Exercise brief> Nothing but the data below, returned exactly, should appear in the answer.

Data excerpt: Begin

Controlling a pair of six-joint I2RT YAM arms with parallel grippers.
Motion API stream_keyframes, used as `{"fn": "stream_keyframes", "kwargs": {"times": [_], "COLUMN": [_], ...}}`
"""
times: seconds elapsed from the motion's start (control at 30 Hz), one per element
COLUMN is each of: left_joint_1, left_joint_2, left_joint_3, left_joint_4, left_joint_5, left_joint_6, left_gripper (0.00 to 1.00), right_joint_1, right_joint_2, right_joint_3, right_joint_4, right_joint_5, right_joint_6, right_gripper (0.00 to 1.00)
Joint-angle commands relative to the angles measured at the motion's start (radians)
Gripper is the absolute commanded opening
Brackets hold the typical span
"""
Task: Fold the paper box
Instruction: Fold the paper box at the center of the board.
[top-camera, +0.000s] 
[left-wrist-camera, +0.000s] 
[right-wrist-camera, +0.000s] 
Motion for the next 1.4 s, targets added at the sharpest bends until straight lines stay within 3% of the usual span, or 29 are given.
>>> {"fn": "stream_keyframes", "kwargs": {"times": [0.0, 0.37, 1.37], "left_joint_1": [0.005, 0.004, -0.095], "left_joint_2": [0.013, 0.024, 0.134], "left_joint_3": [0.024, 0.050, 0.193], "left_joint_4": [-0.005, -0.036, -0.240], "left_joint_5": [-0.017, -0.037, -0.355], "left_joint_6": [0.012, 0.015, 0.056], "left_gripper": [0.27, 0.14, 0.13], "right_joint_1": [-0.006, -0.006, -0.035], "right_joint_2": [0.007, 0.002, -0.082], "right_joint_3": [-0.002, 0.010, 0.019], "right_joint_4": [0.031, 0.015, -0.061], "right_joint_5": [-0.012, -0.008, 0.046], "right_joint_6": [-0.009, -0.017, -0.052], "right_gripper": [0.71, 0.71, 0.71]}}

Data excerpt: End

Solution to this task>
Controlling a pair of six-joint I2RT YAM arms with parallel grippers.
Motion API stream_keyframes, used as `{"fn": "stream_keyframes", "kwargs": {"times": [_], "COLUMN": [_], ...}}`
"""
times: seconds elapsed from the motion's start (control at 30 Hz), one per element
COLUMN is each of: left_joint_1, left_joint_2, left_joint_3, left_joint_4, left_joint_5, left_joint_6, left_gripper (0.00 to 1.00), right_joint_1, right_joint_2, right_joint_3, right_joint_4, right_joint_5, right_joint_6, right_gripper (0.00 to 1.00)
Joint-angle commands relative to the angles measured at the motion's start (radians)
Gripper is the absolute commanded opening
Brackets hold the typical span
"""
Task: Fold the paper box
Instruction: Fold the paper box at the center of the board.
[top-camera, +0.000s] 
[left-wrist-camera, +0.000s] 
[right-wrist-camera, +0.000s] 
Motion for the next 1.4 s, targets added at the sharpest bends until straight lines stay within 3% of the usual span, or 29 are given.
>>> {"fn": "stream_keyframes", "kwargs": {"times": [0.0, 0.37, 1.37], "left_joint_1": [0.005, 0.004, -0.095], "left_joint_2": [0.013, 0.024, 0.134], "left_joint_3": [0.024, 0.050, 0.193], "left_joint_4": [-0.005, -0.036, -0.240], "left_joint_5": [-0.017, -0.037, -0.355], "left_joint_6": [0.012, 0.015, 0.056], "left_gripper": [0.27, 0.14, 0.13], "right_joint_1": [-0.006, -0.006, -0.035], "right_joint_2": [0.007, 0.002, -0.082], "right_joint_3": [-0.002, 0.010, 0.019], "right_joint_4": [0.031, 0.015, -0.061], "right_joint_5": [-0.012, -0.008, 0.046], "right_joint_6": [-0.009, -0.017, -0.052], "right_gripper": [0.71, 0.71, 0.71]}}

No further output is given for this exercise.